This is an interesting point. After thinking about it a little, though, I think that securing the keyserver (or the communication with the keyserver) isn't quite the right approach. One of the strengths of the PGP setup, I think, is that you don't have to trust the keyserver; all it's doing is making it easier for you to get information that you can in theory get elsewhere.

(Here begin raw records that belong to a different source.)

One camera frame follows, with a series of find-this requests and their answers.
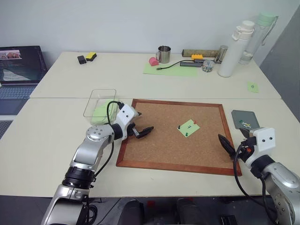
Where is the wood framed cork board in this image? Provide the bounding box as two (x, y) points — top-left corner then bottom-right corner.
(116, 98), (243, 177)

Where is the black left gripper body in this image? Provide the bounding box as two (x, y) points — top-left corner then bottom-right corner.
(127, 122), (141, 139)

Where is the grey square tray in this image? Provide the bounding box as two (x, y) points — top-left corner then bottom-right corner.
(231, 110), (260, 131)

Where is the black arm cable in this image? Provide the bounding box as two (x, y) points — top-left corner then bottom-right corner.
(92, 100), (124, 183)
(232, 138), (278, 223)

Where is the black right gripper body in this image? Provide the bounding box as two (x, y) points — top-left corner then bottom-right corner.
(235, 136), (257, 165)

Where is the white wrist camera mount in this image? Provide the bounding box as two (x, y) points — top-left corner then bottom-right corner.
(115, 104), (138, 141)
(243, 127), (276, 168)

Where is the glass jar of pins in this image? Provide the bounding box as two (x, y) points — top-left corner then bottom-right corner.
(202, 59), (215, 73)

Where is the grey hub with black cable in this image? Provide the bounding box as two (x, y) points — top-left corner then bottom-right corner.
(157, 60), (204, 71)

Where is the large light green sheet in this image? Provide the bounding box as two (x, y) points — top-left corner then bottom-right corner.
(142, 61), (198, 77)

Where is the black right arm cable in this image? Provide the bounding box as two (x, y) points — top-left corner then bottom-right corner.
(232, 138), (278, 223)

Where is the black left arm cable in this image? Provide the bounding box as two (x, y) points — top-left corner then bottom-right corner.
(92, 100), (124, 183)

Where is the open grey laptop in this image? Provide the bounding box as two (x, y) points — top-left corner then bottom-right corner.
(0, 45), (48, 116)

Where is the green sticky note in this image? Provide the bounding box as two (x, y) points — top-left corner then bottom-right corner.
(176, 119), (201, 139)

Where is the black right gripper hidden finger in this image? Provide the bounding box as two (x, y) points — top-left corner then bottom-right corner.
(240, 128), (251, 142)

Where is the clear bottle with green lid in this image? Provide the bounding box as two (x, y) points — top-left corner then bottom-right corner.
(238, 13), (279, 66)

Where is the tall white water bottle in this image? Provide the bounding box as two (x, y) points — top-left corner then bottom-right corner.
(217, 20), (255, 78)

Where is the clear plastic container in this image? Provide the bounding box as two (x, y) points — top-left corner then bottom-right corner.
(82, 88), (123, 126)

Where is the small green marked note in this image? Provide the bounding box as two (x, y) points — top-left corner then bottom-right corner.
(247, 81), (260, 94)

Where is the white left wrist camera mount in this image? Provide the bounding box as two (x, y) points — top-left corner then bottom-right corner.
(115, 104), (138, 141)

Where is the stainless steel mug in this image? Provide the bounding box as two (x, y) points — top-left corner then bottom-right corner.
(155, 45), (172, 64)

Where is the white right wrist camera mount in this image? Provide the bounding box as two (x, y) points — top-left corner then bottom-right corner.
(243, 127), (276, 168)

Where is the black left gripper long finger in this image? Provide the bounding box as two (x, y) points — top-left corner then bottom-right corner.
(136, 126), (155, 140)

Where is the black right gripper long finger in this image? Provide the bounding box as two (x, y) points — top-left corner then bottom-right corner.
(217, 133), (236, 160)

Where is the small metal cylinder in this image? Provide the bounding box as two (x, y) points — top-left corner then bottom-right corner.
(216, 45), (229, 64)

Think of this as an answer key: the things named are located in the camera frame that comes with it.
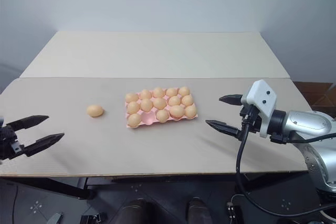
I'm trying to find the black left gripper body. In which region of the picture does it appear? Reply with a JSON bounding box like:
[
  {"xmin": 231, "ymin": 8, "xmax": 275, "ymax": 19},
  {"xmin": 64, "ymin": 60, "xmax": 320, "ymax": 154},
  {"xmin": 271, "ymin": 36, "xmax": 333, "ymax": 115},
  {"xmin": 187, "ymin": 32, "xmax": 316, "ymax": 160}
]
[{"xmin": 0, "ymin": 123, "xmax": 27, "ymax": 161}]

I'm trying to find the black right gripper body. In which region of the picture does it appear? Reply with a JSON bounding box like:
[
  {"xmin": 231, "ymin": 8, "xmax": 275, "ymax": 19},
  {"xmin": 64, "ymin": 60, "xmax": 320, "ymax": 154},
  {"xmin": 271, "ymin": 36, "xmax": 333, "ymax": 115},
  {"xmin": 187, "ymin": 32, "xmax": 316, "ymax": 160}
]
[{"xmin": 237, "ymin": 104, "xmax": 264, "ymax": 141}]

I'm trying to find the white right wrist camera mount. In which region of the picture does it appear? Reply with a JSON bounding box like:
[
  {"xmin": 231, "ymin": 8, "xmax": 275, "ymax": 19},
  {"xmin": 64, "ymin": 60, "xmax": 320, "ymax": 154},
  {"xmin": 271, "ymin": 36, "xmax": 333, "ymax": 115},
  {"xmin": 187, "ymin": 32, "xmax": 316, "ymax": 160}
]
[{"xmin": 240, "ymin": 79, "xmax": 278, "ymax": 139}]

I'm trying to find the grey metal bracket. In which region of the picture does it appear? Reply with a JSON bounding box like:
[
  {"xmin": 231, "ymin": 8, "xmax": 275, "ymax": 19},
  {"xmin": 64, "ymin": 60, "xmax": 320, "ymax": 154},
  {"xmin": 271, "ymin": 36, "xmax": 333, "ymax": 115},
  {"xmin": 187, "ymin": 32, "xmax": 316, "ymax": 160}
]
[{"xmin": 48, "ymin": 211, "xmax": 64, "ymax": 224}]

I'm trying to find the black table frame bar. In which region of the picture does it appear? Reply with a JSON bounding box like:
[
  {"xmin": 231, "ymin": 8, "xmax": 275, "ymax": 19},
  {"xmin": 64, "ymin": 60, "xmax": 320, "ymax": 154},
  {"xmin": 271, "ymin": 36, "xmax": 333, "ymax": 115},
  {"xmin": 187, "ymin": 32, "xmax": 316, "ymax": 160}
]
[{"xmin": 0, "ymin": 174, "xmax": 97, "ymax": 200}]

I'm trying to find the small black plug device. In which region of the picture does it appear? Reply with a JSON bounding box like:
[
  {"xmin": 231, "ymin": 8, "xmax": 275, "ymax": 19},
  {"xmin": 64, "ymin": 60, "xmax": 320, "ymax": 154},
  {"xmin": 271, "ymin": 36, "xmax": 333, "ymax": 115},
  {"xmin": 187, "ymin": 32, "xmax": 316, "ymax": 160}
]
[{"xmin": 226, "ymin": 202, "xmax": 243, "ymax": 224}]

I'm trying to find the brown cardboard box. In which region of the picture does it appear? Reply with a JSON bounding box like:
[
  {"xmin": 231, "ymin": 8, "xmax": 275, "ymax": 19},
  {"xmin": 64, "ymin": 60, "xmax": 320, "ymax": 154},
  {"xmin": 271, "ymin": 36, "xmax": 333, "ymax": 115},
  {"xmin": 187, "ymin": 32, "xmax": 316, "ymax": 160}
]
[{"xmin": 292, "ymin": 80, "xmax": 334, "ymax": 107}]

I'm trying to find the pink egg tray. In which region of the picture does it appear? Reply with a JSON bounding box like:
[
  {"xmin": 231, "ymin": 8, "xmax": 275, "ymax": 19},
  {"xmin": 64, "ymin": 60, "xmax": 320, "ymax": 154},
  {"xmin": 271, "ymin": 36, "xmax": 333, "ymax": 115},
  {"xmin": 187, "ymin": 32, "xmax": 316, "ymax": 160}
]
[{"xmin": 124, "ymin": 87, "xmax": 198, "ymax": 130}]

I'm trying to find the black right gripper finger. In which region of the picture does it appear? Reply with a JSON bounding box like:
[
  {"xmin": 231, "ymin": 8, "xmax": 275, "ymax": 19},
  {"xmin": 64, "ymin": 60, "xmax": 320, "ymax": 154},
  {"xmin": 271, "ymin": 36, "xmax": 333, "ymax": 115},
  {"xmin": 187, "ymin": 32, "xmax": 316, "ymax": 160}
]
[
  {"xmin": 218, "ymin": 93, "xmax": 244, "ymax": 106},
  {"xmin": 205, "ymin": 119, "xmax": 242, "ymax": 138}
]

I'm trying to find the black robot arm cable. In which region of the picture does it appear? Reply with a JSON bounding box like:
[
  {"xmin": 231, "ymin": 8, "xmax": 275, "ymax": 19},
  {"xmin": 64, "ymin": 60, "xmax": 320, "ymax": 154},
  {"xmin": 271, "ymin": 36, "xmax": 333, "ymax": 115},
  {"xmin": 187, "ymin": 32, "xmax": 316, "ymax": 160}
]
[{"xmin": 235, "ymin": 105, "xmax": 336, "ymax": 219}]

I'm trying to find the dark brown rounded shape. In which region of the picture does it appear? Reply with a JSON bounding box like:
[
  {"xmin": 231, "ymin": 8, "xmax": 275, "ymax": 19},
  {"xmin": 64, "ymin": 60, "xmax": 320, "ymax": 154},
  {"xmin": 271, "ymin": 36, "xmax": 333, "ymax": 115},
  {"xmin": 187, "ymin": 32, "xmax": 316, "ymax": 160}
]
[
  {"xmin": 120, "ymin": 198, "xmax": 148, "ymax": 224},
  {"xmin": 187, "ymin": 197, "xmax": 212, "ymax": 224}
]

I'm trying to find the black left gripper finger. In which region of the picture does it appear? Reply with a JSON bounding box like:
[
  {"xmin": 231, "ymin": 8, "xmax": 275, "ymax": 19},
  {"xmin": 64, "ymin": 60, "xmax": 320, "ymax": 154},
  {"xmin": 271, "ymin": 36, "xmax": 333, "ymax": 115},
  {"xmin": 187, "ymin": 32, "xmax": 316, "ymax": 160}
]
[
  {"xmin": 6, "ymin": 115, "xmax": 50, "ymax": 132},
  {"xmin": 24, "ymin": 132, "xmax": 66, "ymax": 157}
]

An end-to-end approach is better, IMHO. (It also protects against the opposite side of the equation: is Mallory secretly stripping the revocation certificate out of your friend's uploads to the keyserver? Also, I don't want to have to make trust/policy decisions based on how much I trust the people running the keyserver, how strong my trust path is to their key, and so on. That way lies X.509...) Notionally, I want some sort of periodic, signed communication from other keyholders, saying, "The official state of my key-and- subpackets is X. Expect another message before date Y". However, not all of the subpackets are really important: if I'm missing a signature from someone else, or an alternate user ID, I'm not going to trust you any *more* than if I have it. So this thing only needs to cover packets which reduce trust --- revocations, I guess. (Am I missing a scenario here?)

But is this actually any different from periodically renewing a set of expiring signatures? (I don't think so, but I could easily be missing stuff.) In which case, OpenPGP already supplies everything needed to prevent this sort of denial-of-key-distribution attack.

For this to work, the spec has to follow a principle: any subpacket must either (a) only increase trust, not decrease it; or (b) be more- or-less equivalent to early expiration of another subpacket. How close is OpenPGP to this?

Actual implementations might get in the way, on the other hand. In the past I have tried maintaining a key with a non-expiring signature on the signing key and a rotating, expiring signature on the (sole) encryption subkey. A lot of software seemed to dislike this, and seemed to assume that if the encryption subkey had *any* expired signatures, it was invalid, even if it had a later, still-valid signature.

As a UI detail, it might be nice to have a bit on an expiring signature indicating whether a renewed signature is expected, possibly in the form of an "expiration reason" field a la RFC4880-5.2.3.23. This shouldn't, I think, be acted upon by the trust- computation code, but might be useful to help decide whether to try to refresh that key. On the other hand, maybe the software should just infer this bit from the existence of previous, expired signatures in the keyring.

One possibility would be do static_cast<keyservers>(DNSSEC) and implement a secured keyserver protocol.

Of course I think securing the keyserver communication is *also* good, as long as the trust model doesn't depend on it. :) If nothing else, doing a keyring refresh broadcasts to a listener or MITM the contents of your keyring, which you might consider sensitive information.